§ Task requirements
In the listing that follows, copy out each line that includes the word "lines".
Start of Block
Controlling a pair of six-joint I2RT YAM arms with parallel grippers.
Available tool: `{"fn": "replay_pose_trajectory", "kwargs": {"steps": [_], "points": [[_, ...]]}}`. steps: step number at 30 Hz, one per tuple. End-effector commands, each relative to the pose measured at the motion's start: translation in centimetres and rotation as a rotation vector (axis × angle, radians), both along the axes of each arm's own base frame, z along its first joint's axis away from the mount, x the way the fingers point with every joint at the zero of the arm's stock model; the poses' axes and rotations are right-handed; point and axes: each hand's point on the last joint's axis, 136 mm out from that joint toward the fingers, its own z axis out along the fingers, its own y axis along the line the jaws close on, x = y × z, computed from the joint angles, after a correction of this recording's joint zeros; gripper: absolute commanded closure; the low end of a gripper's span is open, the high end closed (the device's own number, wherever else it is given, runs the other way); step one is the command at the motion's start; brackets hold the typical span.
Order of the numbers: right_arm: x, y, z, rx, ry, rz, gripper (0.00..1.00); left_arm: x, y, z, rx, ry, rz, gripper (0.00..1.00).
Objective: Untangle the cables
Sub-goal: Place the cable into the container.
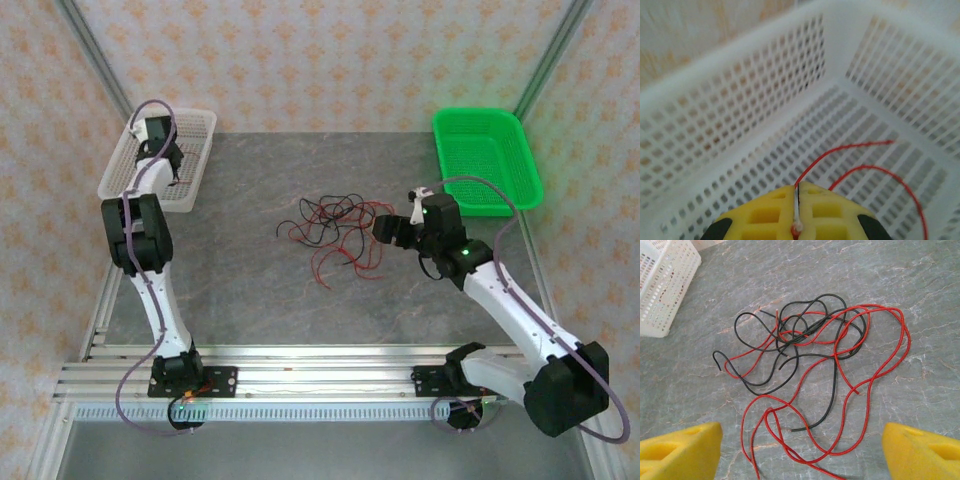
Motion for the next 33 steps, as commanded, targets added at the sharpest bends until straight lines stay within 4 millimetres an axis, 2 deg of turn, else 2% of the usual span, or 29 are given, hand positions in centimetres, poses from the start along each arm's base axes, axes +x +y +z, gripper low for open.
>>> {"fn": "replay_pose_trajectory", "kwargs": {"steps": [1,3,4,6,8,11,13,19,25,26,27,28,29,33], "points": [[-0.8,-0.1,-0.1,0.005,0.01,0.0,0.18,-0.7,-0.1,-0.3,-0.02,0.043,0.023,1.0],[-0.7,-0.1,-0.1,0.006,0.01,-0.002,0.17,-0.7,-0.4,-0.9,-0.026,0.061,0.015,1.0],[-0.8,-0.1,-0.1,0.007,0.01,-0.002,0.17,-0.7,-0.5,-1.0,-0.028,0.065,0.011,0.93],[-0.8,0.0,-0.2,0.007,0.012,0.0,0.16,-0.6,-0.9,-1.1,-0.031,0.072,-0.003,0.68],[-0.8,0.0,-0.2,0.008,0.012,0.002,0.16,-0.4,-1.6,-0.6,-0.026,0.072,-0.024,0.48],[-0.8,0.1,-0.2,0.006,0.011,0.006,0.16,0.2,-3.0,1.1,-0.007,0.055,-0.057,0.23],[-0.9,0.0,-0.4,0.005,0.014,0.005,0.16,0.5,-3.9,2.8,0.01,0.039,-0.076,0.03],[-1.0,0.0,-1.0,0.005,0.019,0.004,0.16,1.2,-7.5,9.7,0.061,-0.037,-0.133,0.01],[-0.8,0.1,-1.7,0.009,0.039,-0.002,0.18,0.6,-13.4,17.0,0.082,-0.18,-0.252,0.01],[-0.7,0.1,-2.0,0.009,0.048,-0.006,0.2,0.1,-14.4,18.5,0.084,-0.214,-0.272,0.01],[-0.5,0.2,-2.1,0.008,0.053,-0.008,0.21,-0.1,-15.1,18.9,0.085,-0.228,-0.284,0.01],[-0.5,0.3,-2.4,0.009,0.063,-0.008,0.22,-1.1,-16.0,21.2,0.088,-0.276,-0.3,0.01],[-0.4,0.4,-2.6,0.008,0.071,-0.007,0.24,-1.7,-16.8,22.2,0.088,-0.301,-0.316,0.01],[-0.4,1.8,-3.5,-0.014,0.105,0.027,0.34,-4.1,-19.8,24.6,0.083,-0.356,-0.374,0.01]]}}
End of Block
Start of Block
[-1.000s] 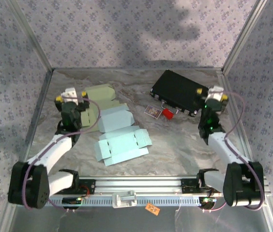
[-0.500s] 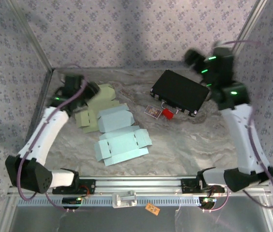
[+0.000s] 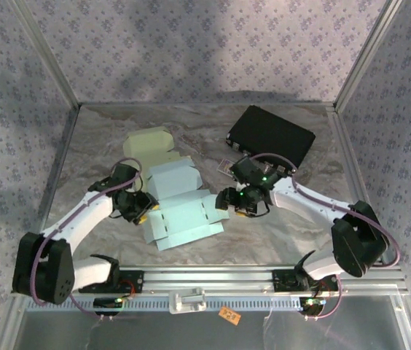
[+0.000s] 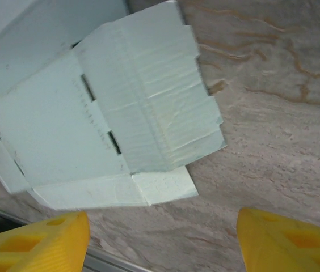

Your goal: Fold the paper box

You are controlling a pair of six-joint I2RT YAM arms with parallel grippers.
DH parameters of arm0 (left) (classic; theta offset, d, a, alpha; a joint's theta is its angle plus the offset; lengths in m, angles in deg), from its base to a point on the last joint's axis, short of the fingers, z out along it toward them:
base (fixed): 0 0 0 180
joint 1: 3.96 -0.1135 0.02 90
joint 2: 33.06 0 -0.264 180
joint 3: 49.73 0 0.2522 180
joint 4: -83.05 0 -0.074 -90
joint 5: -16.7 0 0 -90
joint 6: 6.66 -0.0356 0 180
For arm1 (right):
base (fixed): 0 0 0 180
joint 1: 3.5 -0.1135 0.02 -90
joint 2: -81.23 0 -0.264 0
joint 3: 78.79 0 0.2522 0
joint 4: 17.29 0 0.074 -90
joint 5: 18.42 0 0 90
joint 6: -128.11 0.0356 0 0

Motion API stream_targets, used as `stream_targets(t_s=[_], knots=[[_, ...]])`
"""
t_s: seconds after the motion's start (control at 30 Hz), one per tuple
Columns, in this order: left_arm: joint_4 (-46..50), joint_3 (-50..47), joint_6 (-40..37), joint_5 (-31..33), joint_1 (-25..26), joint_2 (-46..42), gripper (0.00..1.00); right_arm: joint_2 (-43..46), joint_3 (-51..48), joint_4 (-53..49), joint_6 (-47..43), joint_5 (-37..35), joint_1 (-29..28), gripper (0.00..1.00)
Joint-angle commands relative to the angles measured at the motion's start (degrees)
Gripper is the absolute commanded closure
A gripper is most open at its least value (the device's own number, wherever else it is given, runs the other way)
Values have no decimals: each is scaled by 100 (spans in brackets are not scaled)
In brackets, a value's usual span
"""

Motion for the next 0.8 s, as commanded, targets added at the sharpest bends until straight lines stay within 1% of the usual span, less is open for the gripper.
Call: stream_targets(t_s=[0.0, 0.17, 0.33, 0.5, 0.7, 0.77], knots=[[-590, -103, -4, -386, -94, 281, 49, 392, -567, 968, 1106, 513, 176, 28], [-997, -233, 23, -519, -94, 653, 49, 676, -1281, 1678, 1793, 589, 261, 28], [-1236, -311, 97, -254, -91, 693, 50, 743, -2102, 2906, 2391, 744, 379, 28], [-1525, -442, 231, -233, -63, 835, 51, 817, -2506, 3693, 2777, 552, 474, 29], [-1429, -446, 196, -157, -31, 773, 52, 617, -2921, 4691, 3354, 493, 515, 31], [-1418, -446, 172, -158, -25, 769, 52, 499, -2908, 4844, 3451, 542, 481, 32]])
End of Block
§ Written solution
Motion for the next 33 steps, as commanded, targets added at the sharpest bends until straight lines stay within 4 millimetres an axis, 2 deg of turn, else 2% of the usual span, or 29 are given, hand positions in centimetres, poses from the start along each arm's base axes, axes +x +y +z, gripper low for open.
Motion for the next 0.8 s, as commanded, targets added at the sharpest bends until straight lines stay within 1% of the usual span, less is open for the gripper.

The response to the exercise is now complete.